→ **Assigned task**: For this task, every record below must be reproduced exactly.

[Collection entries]
● ● ● ● ● ● ●

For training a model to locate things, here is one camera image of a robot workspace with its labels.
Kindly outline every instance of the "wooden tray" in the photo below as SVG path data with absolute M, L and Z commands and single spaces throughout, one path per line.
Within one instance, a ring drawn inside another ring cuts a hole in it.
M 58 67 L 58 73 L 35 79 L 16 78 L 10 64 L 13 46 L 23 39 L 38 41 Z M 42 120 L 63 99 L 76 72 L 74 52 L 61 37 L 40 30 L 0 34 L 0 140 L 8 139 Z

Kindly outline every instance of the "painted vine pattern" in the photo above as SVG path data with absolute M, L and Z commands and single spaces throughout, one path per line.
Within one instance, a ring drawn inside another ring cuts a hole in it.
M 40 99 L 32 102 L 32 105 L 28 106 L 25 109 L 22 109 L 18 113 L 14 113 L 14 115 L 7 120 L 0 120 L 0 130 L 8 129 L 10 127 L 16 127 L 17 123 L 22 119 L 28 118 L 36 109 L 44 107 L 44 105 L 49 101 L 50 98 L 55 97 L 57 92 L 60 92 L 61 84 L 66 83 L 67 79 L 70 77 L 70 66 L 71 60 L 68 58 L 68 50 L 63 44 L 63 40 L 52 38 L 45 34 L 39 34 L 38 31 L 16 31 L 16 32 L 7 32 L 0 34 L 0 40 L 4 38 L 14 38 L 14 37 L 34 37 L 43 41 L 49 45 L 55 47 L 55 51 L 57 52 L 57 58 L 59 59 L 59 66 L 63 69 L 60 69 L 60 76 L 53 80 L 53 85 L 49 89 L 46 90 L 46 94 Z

● ● ● ● ● ● ●

→ **Problem solution**:
For training a model to locate things, here is one camera image of a robot workspace with its labels.
Kindly outline every instance of the "wooden tray" in the photo below as SVG path data with absolute M, L and Z commands and single spaces throughout, one path per line.
Within one instance, a ring drawn inside another ring cuts a hole in it.
M 58 67 L 58 73 L 35 79 L 16 78 L 10 64 L 13 46 L 23 39 L 38 41 Z M 42 120 L 63 99 L 76 72 L 74 52 L 61 37 L 40 30 L 0 34 L 0 140 L 8 139 Z

Kindly outline every instance of the "painted vine pattern" in the photo above as SVG path data with absolute M, L and Z commands and single spaces throughout, one path per line.
Within one instance, a ring drawn inside another ring cuts a hole in it.
M 40 99 L 32 102 L 32 105 L 28 106 L 25 109 L 22 109 L 18 113 L 14 113 L 14 115 L 7 120 L 0 120 L 0 130 L 8 129 L 10 127 L 16 127 L 17 123 L 22 119 L 28 118 L 36 109 L 44 107 L 44 105 L 49 101 L 50 98 L 55 97 L 57 92 L 60 92 L 61 84 L 66 83 L 67 79 L 70 77 L 70 66 L 71 60 L 68 58 L 68 50 L 63 44 L 63 40 L 52 38 L 45 34 L 39 34 L 38 31 L 16 31 L 16 32 L 7 32 L 0 34 L 0 40 L 4 38 L 14 38 L 14 37 L 34 37 L 43 41 L 49 45 L 55 47 L 55 51 L 57 52 L 57 58 L 59 59 L 59 66 L 63 69 L 60 69 L 60 76 L 53 80 L 53 85 L 49 89 L 46 90 L 46 94 Z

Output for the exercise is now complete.